+++ RAW DATA

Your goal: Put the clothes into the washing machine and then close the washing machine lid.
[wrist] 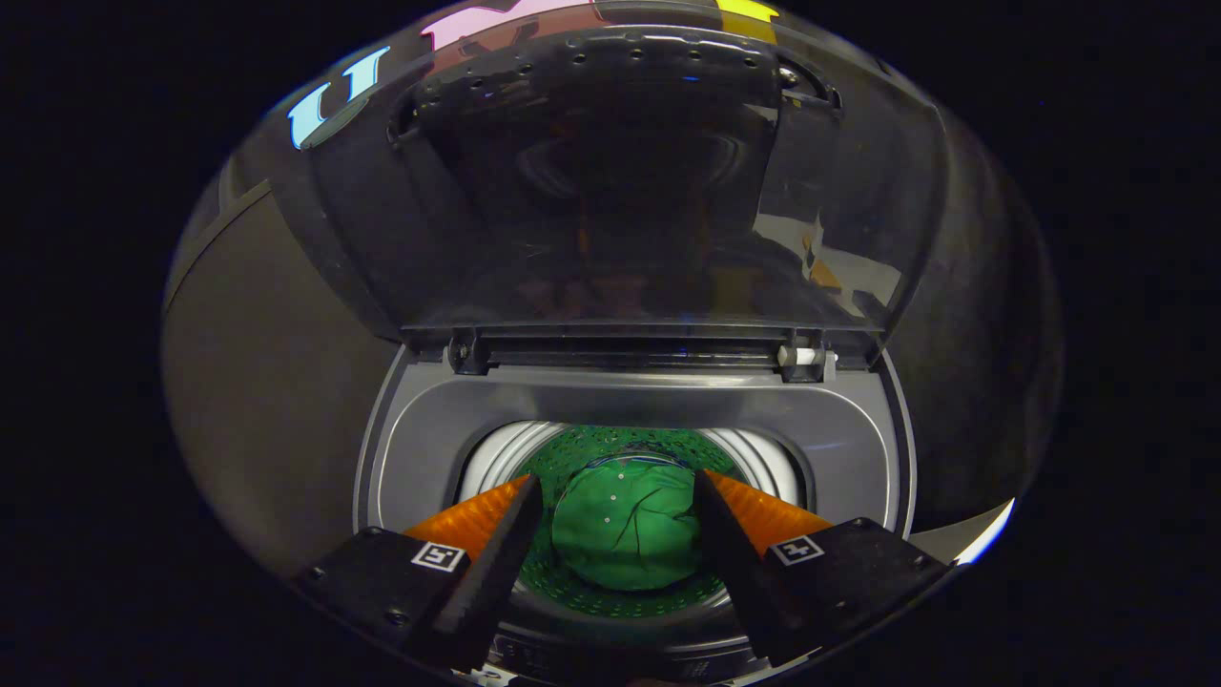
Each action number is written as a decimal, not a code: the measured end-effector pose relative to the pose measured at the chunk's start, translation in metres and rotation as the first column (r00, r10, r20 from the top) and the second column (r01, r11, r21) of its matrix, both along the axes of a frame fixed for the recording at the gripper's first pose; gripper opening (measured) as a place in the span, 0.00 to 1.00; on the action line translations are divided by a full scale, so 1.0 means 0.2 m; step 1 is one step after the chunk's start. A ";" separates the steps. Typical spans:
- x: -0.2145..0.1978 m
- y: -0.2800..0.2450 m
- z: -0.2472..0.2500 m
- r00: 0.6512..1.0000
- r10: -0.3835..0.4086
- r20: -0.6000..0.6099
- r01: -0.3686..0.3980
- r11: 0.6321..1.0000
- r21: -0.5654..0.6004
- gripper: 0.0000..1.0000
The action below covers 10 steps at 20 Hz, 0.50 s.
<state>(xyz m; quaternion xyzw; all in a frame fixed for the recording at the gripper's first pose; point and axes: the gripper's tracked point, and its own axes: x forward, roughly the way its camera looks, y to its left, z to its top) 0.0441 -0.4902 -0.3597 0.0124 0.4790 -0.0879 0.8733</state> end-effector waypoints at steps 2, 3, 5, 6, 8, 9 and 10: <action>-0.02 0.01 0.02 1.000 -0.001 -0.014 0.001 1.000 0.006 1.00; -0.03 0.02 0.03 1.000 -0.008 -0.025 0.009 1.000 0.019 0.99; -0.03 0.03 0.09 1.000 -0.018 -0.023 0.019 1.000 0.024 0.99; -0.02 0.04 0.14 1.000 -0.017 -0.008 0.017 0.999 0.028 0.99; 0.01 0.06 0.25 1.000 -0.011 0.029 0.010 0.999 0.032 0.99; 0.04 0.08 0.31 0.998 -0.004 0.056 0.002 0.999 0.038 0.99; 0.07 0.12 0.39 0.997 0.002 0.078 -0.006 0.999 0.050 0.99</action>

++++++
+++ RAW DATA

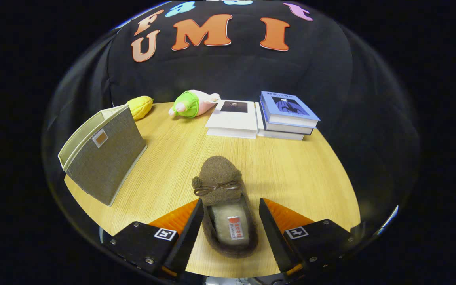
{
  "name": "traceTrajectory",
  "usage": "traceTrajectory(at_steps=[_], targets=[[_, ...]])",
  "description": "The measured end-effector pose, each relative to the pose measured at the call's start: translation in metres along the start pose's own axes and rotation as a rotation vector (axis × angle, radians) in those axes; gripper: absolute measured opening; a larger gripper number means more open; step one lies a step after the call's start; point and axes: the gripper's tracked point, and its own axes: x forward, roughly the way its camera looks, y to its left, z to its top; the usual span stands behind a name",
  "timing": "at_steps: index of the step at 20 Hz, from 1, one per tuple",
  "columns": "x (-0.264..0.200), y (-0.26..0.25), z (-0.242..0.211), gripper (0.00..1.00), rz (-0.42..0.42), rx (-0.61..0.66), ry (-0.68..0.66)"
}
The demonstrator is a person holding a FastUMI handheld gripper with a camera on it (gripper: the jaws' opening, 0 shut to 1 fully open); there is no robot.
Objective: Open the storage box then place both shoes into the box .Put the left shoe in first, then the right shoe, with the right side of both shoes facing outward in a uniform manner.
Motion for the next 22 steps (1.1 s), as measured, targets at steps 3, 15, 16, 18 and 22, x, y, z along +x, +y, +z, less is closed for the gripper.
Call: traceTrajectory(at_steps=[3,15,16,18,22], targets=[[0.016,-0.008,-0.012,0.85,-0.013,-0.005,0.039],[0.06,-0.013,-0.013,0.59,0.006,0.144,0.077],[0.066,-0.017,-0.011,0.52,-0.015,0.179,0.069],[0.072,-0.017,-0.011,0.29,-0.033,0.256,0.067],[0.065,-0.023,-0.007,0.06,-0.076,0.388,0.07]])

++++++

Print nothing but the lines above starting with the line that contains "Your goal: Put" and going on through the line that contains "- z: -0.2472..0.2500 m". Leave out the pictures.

**OUTPUT OF THE EXERCISE**:
Your goal: Put the clothes into the washing machine and then close the washing machine lid.
[wrist] 
Each action number is written as a decimal, not a code: the measured end-effector pose relative to the pose measured at the chunk's start, translation in metres and rotation as the first column (r00, r10, r20 from the top) and the second column (r01, r11, r21) of its matrix, both along the axes of a frame fixed for the recording at the gripper's first pose; gripper opening (measured) as a place in the span, 0.00 to 1.00; on the action line translations are divided by a full scale, so 1.0 means 0.2 m; step 1 is one step after the chunk's start. A ";" separates the steps. Typical spans:
- x: -0.2145..0.1978 m
- y: -0.2800..0.2450 m
- z: -0.2472..0.2500 m

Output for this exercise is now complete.